▶ _Requirement_
Counting only the lines below that contain the word "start", what is the total? Give it with no other words.

· · · ·

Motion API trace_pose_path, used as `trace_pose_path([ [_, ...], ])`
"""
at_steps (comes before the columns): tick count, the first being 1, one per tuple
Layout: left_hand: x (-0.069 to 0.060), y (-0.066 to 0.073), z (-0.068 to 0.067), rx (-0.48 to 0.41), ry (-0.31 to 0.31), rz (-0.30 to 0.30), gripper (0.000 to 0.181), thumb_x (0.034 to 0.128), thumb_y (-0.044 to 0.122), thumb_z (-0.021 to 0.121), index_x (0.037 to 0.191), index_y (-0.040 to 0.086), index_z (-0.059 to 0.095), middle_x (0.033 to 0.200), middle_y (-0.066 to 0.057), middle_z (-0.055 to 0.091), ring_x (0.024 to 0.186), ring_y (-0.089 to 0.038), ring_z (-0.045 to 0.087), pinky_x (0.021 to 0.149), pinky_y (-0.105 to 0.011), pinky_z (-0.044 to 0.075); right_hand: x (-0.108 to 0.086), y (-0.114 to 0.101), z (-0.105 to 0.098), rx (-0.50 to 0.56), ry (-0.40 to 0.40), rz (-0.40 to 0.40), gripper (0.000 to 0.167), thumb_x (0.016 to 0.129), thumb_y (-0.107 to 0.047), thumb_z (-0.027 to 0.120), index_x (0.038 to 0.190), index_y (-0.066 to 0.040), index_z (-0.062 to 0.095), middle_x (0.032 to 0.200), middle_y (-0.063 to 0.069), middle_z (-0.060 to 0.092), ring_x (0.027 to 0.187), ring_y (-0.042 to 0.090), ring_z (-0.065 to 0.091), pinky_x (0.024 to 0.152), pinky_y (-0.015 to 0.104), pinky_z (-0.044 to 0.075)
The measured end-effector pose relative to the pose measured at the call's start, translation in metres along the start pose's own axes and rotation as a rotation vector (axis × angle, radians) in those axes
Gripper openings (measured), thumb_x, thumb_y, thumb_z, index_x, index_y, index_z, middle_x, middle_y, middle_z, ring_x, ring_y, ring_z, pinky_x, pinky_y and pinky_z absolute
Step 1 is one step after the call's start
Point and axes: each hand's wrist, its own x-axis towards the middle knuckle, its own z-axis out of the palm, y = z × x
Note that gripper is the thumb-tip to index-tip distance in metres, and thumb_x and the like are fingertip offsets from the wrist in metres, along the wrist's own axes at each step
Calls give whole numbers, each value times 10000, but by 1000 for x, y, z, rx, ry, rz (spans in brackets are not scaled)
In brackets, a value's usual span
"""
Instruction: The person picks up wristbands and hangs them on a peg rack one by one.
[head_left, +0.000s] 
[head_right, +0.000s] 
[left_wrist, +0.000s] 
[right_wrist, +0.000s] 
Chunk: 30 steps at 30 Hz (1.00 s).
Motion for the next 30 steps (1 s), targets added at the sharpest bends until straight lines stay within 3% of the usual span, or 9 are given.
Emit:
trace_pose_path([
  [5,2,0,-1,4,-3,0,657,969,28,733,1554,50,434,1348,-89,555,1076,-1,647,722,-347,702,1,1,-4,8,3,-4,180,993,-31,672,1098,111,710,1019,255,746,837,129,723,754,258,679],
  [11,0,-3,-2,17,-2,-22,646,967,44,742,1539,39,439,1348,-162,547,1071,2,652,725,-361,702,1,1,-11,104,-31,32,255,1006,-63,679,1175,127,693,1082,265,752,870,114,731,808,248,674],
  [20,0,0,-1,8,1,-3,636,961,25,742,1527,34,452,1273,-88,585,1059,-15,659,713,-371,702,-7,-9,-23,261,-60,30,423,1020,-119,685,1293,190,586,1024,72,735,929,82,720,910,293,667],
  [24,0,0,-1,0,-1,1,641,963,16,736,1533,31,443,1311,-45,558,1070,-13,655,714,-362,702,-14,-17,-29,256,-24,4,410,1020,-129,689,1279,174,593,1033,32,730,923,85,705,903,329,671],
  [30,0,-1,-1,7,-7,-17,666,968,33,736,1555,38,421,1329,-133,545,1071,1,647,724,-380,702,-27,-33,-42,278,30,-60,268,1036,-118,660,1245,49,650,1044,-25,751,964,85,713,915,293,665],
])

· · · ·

▶ _Written solution_
2